I am recovering from last week’s illness pretty well. Now that the main lines are done, I’ve turned my attention to the yard and engine facilities. I’ve had a turntable for a number of years that I’ve not done anything with. 

Luke wanted to run trains a lot last weekend, so we did that. His locomotive of choice last weekend was the New Haven FA-FB. He enjoyed pulling both passenger and freight trains. My locomotive of choice, the mallet 3177, has been having weird problems with the sound system, so I went back, and redid some of the installation. I removed one speaker and made an enclosure for the small aristo speaker. It fits under the smoke unit, above a bunch of holes I drilled, so the sound comes from the front end of the locomotive. I think I might have mentioned this previously. Anyway, I loaded the SP cab forward sound because I like the whistle. Here are some pictures of the trains packing down the ballast.

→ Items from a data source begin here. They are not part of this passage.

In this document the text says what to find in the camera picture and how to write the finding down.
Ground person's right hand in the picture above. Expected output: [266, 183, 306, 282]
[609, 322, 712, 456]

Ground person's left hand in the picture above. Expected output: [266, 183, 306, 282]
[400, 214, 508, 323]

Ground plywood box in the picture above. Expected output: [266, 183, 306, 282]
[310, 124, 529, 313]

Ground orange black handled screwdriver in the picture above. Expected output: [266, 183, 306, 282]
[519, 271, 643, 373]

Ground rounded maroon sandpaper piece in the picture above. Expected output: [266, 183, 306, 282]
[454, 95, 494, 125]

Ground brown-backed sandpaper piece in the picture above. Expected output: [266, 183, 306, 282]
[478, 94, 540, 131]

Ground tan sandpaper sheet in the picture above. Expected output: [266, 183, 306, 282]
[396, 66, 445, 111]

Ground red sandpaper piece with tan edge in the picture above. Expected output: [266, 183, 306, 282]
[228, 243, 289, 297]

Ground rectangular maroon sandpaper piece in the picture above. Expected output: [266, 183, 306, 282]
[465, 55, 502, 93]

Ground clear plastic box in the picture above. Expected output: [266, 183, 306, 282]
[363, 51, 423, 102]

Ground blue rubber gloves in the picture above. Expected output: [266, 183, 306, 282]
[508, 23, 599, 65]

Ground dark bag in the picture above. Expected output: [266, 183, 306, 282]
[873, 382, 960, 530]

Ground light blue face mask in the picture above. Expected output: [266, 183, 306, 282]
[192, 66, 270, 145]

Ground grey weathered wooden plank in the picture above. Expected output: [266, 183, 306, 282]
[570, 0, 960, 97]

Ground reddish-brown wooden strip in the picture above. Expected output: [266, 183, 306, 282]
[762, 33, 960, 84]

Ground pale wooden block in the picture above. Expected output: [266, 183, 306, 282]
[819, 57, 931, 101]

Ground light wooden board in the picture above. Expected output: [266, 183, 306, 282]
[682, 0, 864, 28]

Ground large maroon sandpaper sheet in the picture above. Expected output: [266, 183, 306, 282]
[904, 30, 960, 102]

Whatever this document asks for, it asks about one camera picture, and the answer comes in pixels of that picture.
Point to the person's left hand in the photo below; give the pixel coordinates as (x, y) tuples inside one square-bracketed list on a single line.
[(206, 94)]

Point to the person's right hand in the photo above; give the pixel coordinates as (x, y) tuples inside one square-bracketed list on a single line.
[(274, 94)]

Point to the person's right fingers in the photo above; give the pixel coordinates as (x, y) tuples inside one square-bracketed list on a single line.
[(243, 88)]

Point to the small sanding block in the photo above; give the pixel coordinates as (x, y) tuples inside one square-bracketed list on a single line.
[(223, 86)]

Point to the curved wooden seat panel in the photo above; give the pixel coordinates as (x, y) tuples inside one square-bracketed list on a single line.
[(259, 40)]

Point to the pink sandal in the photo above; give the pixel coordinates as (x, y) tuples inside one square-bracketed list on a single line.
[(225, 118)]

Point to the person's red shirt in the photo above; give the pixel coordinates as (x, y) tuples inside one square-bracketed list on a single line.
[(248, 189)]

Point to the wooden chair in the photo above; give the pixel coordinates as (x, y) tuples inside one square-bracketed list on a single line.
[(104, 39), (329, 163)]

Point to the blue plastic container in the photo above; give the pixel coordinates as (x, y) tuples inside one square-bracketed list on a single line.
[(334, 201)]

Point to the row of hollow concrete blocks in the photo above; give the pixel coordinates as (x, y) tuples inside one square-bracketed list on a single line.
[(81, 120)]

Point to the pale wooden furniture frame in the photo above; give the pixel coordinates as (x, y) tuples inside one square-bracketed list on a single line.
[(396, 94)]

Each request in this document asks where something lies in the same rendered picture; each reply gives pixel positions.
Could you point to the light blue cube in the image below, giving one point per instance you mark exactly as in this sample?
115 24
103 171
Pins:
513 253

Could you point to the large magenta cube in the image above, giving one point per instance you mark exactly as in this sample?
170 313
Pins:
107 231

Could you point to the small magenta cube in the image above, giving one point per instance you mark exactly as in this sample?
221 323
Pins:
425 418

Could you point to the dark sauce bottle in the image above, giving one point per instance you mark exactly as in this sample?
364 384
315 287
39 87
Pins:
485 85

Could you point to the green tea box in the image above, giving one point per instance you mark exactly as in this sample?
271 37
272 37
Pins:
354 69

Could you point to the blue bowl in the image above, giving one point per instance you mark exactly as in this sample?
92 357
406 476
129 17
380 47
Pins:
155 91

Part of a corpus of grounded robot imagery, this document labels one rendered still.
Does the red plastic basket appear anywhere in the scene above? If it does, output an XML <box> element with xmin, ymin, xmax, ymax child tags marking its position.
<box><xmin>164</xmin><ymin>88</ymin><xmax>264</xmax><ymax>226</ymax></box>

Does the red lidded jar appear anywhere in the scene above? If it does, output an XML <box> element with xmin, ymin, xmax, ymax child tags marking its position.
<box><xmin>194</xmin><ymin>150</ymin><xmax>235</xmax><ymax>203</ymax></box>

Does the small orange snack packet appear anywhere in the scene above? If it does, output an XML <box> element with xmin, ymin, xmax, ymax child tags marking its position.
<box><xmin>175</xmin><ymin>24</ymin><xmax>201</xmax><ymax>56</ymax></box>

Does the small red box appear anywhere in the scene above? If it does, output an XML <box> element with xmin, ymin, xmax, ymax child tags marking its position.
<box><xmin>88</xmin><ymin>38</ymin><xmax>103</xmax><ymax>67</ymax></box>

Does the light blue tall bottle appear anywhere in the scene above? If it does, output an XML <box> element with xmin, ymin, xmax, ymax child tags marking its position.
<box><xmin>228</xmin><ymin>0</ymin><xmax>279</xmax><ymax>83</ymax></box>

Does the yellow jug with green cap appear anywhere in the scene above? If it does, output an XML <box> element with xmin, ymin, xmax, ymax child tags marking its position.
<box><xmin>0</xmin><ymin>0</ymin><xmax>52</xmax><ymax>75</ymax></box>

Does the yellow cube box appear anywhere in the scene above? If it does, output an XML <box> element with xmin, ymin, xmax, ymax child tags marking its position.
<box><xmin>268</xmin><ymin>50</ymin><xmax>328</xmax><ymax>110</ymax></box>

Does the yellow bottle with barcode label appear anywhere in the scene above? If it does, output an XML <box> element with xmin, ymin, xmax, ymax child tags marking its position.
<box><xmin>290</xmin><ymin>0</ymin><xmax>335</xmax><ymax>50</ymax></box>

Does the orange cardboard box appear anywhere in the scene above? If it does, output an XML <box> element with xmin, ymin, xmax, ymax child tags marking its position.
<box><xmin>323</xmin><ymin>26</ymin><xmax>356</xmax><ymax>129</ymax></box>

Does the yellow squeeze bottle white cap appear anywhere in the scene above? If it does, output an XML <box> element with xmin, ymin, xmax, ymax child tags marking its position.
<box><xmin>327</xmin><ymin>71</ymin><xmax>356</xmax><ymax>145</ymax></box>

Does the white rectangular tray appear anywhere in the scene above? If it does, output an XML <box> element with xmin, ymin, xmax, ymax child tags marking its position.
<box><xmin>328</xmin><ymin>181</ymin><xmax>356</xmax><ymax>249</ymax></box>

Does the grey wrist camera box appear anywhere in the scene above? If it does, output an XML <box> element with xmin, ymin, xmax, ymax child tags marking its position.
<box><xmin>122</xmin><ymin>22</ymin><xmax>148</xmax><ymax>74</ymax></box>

Luke excited about the passenger train: 



A view of a diesel powered passenger train and a steam powered freight. The 3177 is on the turntable. 

[img]

Sunday, I decided to tackle the turntable and make a reasonable approximation of what a turntable looks like. I didn’t do a good job documenting the construction of the turntable, but here it is, with the lettering about to be removed. This photo is from June 28. 

[img]

I used the painting and masking technique to apply the SAFETY FIRST letters (painted the wood yellow, added the letters, painted the black, removed the letters). Here is the turntable sitting on it’s base. I used a circle of brass track to map out where I needed to place the bricks. 

[img]

Luke has been super excited about the turntable. I think he’s the most excited about this structure, more than anything else to do with the railroad. I had to get a shot of him testing out how easily it turns. Note the run through track. I did this so that when we run diesel lashups, they can run straight on through. Also, that track will be a good place to load visiting power. 
[img]

Today, I dug out the turntable pit area, laid some weedblocker and spread a layer of stone dust. Tamped that and got it level, placed the turntable base, checked the level and then added some more stone dust. Now, I can go and level up the approach track from the mainline. Once that’s done, I can do a final level and get the turntable lead perfect with the table itself. The other tracks don’t connect to anything else, so I can do those after I finish locating the table. 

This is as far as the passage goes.